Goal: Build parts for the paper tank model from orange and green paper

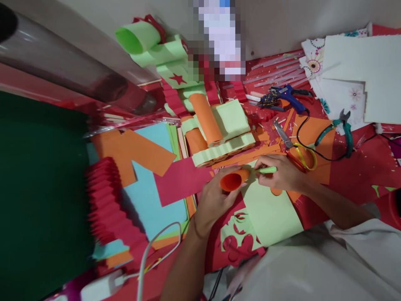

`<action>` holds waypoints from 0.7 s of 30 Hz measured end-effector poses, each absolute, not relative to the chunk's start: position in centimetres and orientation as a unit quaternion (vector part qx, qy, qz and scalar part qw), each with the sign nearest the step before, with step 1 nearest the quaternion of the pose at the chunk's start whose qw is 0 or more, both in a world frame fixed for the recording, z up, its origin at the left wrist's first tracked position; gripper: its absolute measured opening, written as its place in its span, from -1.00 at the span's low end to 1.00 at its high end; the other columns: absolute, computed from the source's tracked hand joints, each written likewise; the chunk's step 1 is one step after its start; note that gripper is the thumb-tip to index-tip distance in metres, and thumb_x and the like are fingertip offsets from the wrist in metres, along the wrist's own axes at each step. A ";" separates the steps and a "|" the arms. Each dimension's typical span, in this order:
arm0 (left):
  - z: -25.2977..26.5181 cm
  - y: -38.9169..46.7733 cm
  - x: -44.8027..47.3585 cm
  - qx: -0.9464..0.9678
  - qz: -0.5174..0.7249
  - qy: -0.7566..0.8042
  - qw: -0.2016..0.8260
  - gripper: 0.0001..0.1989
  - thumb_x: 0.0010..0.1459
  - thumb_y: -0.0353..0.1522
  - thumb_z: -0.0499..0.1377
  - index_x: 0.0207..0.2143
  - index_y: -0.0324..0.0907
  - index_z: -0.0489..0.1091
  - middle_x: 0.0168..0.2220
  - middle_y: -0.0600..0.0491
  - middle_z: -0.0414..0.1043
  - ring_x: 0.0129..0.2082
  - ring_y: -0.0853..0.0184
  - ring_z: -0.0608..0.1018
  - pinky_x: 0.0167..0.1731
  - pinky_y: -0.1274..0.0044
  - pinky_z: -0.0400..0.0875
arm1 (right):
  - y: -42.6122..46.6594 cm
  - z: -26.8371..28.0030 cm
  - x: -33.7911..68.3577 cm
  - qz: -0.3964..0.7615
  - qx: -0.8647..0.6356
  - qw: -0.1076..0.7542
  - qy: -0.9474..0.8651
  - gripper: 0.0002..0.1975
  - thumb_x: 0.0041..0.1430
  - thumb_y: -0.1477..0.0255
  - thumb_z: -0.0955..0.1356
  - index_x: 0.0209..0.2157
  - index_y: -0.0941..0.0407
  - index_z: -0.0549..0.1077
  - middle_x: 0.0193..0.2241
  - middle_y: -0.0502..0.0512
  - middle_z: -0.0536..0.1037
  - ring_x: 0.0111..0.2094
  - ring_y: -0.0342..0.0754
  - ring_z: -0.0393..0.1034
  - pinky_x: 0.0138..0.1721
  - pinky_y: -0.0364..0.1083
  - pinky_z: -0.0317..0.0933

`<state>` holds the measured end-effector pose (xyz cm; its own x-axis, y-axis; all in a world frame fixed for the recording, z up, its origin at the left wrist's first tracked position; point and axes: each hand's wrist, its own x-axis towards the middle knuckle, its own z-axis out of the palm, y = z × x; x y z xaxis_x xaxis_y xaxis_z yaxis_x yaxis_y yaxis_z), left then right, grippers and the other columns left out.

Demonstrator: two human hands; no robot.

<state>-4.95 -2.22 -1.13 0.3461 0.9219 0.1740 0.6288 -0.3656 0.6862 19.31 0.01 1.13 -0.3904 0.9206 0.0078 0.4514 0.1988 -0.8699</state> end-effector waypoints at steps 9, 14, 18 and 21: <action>-1.1 -2.3 -4.9 0.751 0.275 0.521 0.300 -0.67 0.30 -0.09 0.26 -0.03 -0.08 0.57 -0.13 -0.06 0.68 -0.07 0.09 0.70 -0.11 0.36 0.64 | 0.0 1.2 19.4 0.418 -0.475 0.279 -0.723 -0.88 0.05 0.55 0.38 -0.34 0.06 0.44 -0.42 -0.03 0.55 -0.39 -0.12 0.39 -0.29 -0.15 0.23; -1.0 -2.3 -4.8 0.744 0.279 0.521 0.310 -0.69 0.29 -0.10 0.28 -0.03 -0.05 0.58 -0.13 -0.04 0.68 -0.06 0.08 0.70 -0.08 0.34 0.64 | 0.0 1.3 19.4 0.425 -0.482 0.281 -0.713 -0.88 0.05 0.55 0.38 -0.33 0.06 0.44 -0.41 -0.04 0.56 -0.41 -0.14 0.37 -0.31 -0.16 0.21; -0.7 -2.2 -4.7 0.748 0.281 0.519 0.305 -0.69 0.30 -0.12 0.27 -0.03 -0.08 0.57 -0.10 -0.06 0.68 -0.05 0.09 0.70 -0.10 0.36 0.63 | 0.0 1.4 19.3 0.431 -0.462 0.274 -0.725 -0.89 0.06 0.55 0.36 -0.36 0.07 0.44 -0.41 -0.03 0.56 -0.38 -0.12 0.39 -0.28 -0.16 0.22; -0.7 -2.2 -4.6 0.748 0.281 0.517 0.306 -0.70 0.31 -0.12 0.27 -0.03 -0.09 0.57 -0.11 -0.07 0.68 -0.05 0.09 0.70 -0.12 0.37 0.63 | 0.0 1.3 19.3 0.425 -0.466 0.281 -0.723 -0.89 0.06 0.55 0.36 -0.35 0.07 0.44 -0.42 -0.03 0.55 -0.39 -0.13 0.38 -0.29 -0.16 0.21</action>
<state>-4.60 -2.16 -0.71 0.3073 0.9459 0.1037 0.6024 -0.2777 0.7483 19.29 -0.02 1.35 -0.4071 0.9133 0.0100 0.4349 0.2034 -0.8772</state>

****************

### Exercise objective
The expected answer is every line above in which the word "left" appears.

### Exercise answer
`<action>` holds waypoints from 0.7 s of 30 Hz measured end-effector poses, each absolute, not relative to the chunk's start: position in centimetres and orientation as a unit quaternion (vector part qx, qy, qz and scalar part qw), each with the sign nearest the step before, with step 1 nearest the quaternion of the pose at the chunk's start whose qw is 0 or more, both in a world frame fixed for the recording, z up, its origin at the left wrist's first tracked position; gripper: its absolute measured opening, written as its place in its span, from -1.00 at the span's low end to 1.00 at its high end; the other columns: absolute, computed from the source's tracked hand joints, each written likewise; the chunk's step 1 is one step after its start; note that gripper is the thumb-tip to index-tip distance in metres, and thumb_x and the like are fingertip offsets from the wrist in metres, along the wrist's own axes at each step. A ";" separates the steps and a "|" the arms. Each dimension's typical span, in this order:
arm0 (left):
`<state>` holds the measured end-effector pose (xyz cm; its own x-axis, y-axis; all in a world frame fixed for the recording, z up, its origin at the left wrist's first tracked position; point and axes: each hand's wrist, its own x-axis towards the middle knuckle, its own z-axis out of the palm, y = z × x; x y z xaxis_x xaxis_y xaxis_z yaxis_x yaxis_y yaxis_z), left then right, grippers and the other columns left out.

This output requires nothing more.